• Goal of the exercise: The goal is an unaltered copy of the records below, minus any images.

• Dataset entries:
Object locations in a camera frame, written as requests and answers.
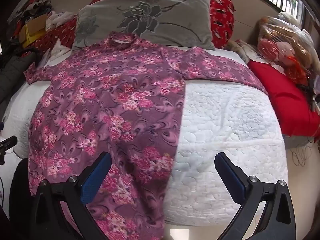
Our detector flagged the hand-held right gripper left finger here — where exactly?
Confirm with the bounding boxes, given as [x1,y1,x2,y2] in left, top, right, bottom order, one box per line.
[34,152,112,240]

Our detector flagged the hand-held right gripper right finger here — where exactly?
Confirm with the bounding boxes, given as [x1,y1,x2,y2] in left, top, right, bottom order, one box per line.
[214,152,297,240]

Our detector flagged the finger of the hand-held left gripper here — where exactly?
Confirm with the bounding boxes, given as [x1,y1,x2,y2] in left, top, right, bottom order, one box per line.
[0,135,18,153]

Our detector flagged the purple floral shirt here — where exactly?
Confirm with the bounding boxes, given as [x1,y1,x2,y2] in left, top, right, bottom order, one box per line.
[24,32,268,240]

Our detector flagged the pile of mixed clothes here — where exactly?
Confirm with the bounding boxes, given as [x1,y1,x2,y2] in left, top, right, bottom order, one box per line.
[10,0,52,40]

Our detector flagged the white quilted bed cover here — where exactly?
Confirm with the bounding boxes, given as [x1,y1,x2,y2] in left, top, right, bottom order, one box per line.
[1,46,289,227]

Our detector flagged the dark jacket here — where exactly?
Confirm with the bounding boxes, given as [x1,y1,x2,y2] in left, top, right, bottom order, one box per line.
[0,49,38,110]

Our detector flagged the red cushion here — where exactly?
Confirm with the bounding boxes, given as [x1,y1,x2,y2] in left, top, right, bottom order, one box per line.
[247,60,320,138]

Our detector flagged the yellow cardboard box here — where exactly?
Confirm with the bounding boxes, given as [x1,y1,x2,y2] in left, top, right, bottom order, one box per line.
[19,14,48,48]

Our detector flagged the beige patterned blanket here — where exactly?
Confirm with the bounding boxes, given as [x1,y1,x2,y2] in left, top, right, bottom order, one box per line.
[225,39,259,64]

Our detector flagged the white cloth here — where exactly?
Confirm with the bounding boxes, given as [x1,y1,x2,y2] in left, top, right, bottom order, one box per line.
[45,11,75,32]

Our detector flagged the plastic bag of stuffed toys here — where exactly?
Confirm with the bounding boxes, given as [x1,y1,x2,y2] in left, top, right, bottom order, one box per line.
[257,16,314,85]

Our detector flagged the red patterned pillow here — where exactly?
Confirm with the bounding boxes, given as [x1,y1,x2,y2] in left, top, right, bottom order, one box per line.
[32,0,236,54]

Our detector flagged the grey floral pillow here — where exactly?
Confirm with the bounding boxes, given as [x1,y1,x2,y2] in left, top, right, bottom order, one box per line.
[72,0,216,52]

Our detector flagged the thin black cables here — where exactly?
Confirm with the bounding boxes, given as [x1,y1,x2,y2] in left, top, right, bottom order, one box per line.
[292,144,313,167]

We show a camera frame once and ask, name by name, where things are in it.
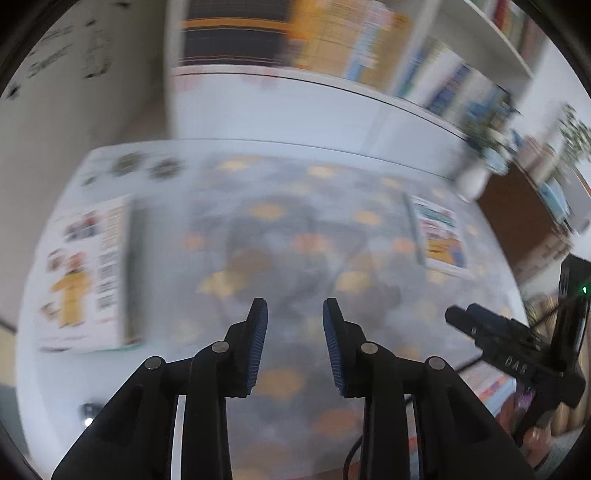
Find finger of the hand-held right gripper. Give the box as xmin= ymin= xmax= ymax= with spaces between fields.
xmin=444 ymin=307 xmax=532 ymax=356
xmin=466 ymin=303 xmax=532 ymax=340

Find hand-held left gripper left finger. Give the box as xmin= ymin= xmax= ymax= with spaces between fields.
xmin=51 ymin=298 xmax=269 ymax=480

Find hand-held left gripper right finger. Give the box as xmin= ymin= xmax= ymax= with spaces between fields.
xmin=322 ymin=298 xmax=536 ymax=480

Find person's right hand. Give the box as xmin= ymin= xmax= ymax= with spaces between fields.
xmin=501 ymin=392 xmax=555 ymax=467

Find yellow chick cartoon book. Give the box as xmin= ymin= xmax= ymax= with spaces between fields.
xmin=404 ymin=193 xmax=474 ymax=280

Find brown wooden cabinet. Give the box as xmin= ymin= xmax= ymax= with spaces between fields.
xmin=475 ymin=161 xmax=578 ymax=284

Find white ribbed vase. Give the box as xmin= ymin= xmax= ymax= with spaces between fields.
xmin=455 ymin=164 xmax=492 ymax=201

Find light blue box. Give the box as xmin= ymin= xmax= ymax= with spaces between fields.
xmin=536 ymin=178 xmax=573 ymax=217

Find blue and white flowers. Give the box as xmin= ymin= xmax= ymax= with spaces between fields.
xmin=462 ymin=99 xmax=525 ymax=162

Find white comic panel book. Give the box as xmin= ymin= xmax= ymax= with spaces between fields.
xmin=37 ymin=194 xmax=144 ymax=354

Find green leafy plant sprigs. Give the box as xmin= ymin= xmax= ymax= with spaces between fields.
xmin=556 ymin=104 xmax=591 ymax=164

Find row of blue and white books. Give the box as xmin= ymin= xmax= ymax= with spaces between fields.
xmin=399 ymin=39 xmax=511 ymax=125

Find white bookshelf cabinet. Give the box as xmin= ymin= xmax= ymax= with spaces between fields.
xmin=164 ymin=0 xmax=548 ymax=139

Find row of red-spined books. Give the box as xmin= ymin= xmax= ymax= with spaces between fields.
xmin=480 ymin=0 xmax=548 ymax=63

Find row of black books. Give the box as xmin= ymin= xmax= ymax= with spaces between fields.
xmin=182 ymin=0 xmax=296 ymax=68

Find row of yellow-spined books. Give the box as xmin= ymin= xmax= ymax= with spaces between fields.
xmin=288 ymin=0 xmax=411 ymax=86

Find cartoon wall decal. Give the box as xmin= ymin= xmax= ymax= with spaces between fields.
xmin=0 ymin=0 xmax=116 ymax=100

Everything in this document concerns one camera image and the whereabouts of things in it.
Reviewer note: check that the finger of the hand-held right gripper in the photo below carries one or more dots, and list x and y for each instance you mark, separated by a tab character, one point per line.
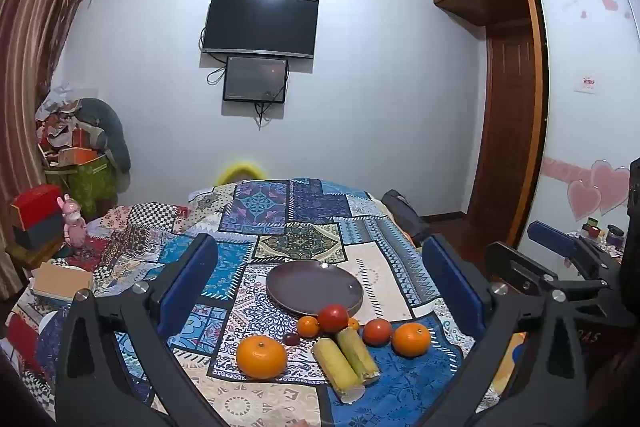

• Written answer:
Object locations in a camera frame, written as requests and answers.
Our detector flagged the hand-held right gripper left finger here — where exactly?
Confirm with the bounding boxes, given as [x1,y1,x2,y2] in left, top, right, bottom order, one box per line.
[34,152,112,240]

Our detector flagged the hand-held right gripper right finger here — where exactly?
Confirm with the bounding boxes, given as [x1,y1,x2,y2] in left, top, right, bottom order, one box per line.
[214,152,297,240]

Our detector flagged the finger of the hand-held left gripper here — where exactly?
Confirm with the bounding boxes, given as [x1,y1,x2,y2] in left, top, right, bottom order, one box per line.
[0,135,18,153]

Our detector flagged the purple floral shirt here — where exactly?
Confirm with the bounding boxes, given as [x1,y1,x2,y2] in left, top, right, bottom order, one box per line.
[24,32,268,240]

Our detector flagged the pile of mixed clothes here — where exactly?
Confirm with the bounding boxes, given as [x1,y1,x2,y2] in left, top, right, bottom order, one box per line.
[10,0,52,40]

Our detector flagged the white quilted bed cover here — where exactly?
Confirm with the bounding boxes, given as [x1,y1,x2,y2] in left, top, right, bottom order, one box per line.
[1,46,289,227]

Our detector flagged the dark jacket here — where exactly?
Confirm with the bounding boxes, given as [x1,y1,x2,y2] in left, top, right, bottom order, one box per line.
[0,49,38,110]

Our detector flagged the red cushion here — where exactly?
Confirm with the bounding boxes, given as [x1,y1,x2,y2] in left, top, right, bottom order, one box per line.
[247,60,320,138]

Our detector flagged the yellow cardboard box here — where exactly?
Confirm with the bounding boxes, given as [x1,y1,x2,y2] in left, top, right, bottom order, one box per line.
[19,14,48,48]

Our detector flagged the beige patterned blanket here — where exactly?
Confirm with the bounding boxes, given as [x1,y1,x2,y2] in left, top, right, bottom order, one box per line.
[225,39,259,64]

Our detector flagged the white cloth here — where exactly?
Confirm with the bounding boxes, given as [x1,y1,x2,y2] in left, top, right, bottom order, one box per line.
[45,11,75,32]

Our detector flagged the plastic bag of stuffed toys here — where exactly?
Confirm with the bounding boxes, given as [x1,y1,x2,y2] in left, top, right, bottom order, one box per line.
[257,16,314,85]

Our detector flagged the red patterned pillow here — where exactly?
Confirm with the bounding boxes, given as [x1,y1,x2,y2] in left, top, right, bottom order, one box per line.
[32,0,236,54]

Our detector flagged the grey floral pillow here — where exactly?
Confirm with the bounding boxes, given as [x1,y1,x2,y2] in left, top, right, bottom order, one box per line.
[72,0,216,52]

Our detector flagged the thin black cables here — where exactly?
Confirm with the bounding boxes, given as [x1,y1,x2,y2] in left, top, right, bottom order, one box per line.
[292,144,313,167]

We show a camera frame once and ask, name by name, where things are in it.
Find finger of the hand-held right gripper. Give the box as xmin= ymin= xmax= ymax= with spaces between fields.
xmin=444 ymin=307 xmax=532 ymax=356
xmin=466 ymin=303 xmax=532 ymax=340

Find hand-held left gripper left finger. Give the box as xmin= ymin= xmax= ymax= with spaces between fields.
xmin=51 ymin=298 xmax=269 ymax=480

Find hand-held left gripper right finger. Give the box as xmin= ymin= xmax= ymax= with spaces between fields.
xmin=322 ymin=298 xmax=536 ymax=480

Find person's right hand. Give the box as xmin= ymin= xmax= ymax= with spaces between fields.
xmin=501 ymin=392 xmax=555 ymax=467

Find yellow chick cartoon book. Give the box as xmin= ymin= xmax= ymax= with spaces between fields.
xmin=404 ymin=193 xmax=474 ymax=280

Find brown wooden cabinet. Give the box as xmin= ymin= xmax= ymax= with spaces between fields.
xmin=475 ymin=161 xmax=578 ymax=284

Find white ribbed vase. Give the box as xmin= ymin= xmax= ymax= with spaces between fields.
xmin=455 ymin=164 xmax=492 ymax=201

Find light blue box. Give the box as xmin= ymin= xmax= ymax= with spaces between fields.
xmin=536 ymin=178 xmax=573 ymax=217

Find blue and white flowers. Give the box as xmin= ymin= xmax= ymax= with spaces between fields.
xmin=462 ymin=99 xmax=525 ymax=162

Find white comic panel book. Give the box as xmin= ymin= xmax= ymax= with spaces between fields.
xmin=37 ymin=194 xmax=144 ymax=354

Find green leafy plant sprigs. Give the box as xmin= ymin= xmax= ymax= with spaces between fields.
xmin=556 ymin=104 xmax=591 ymax=164

Find row of blue and white books. Give the box as xmin= ymin= xmax= ymax= with spaces between fields.
xmin=399 ymin=39 xmax=511 ymax=125

Find white bookshelf cabinet. Give the box as xmin= ymin= xmax= ymax= with spaces between fields.
xmin=164 ymin=0 xmax=548 ymax=139

Find row of red-spined books. Give the box as xmin= ymin= xmax= ymax= with spaces between fields.
xmin=480 ymin=0 xmax=548 ymax=63

Find row of black books. Give the box as xmin= ymin= xmax= ymax= with spaces between fields.
xmin=182 ymin=0 xmax=296 ymax=68

Find row of yellow-spined books. Give the box as xmin= ymin= xmax= ymax= with spaces between fields.
xmin=288 ymin=0 xmax=411 ymax=86

Find cartoon wall decal. Give the box as xmin= ymin= xmax= ymax= with spaces between fields.
xmin=0 ymin=0 xmax=116 ymax=100

Everything in this document concerns one camera image and the whereabouts of things in it.
Reviewer note: check that the finger of the hand-held right gripper in the photo below carries one or more dots, and list x and y for each instance you mark, separated by a tab character, one point per line.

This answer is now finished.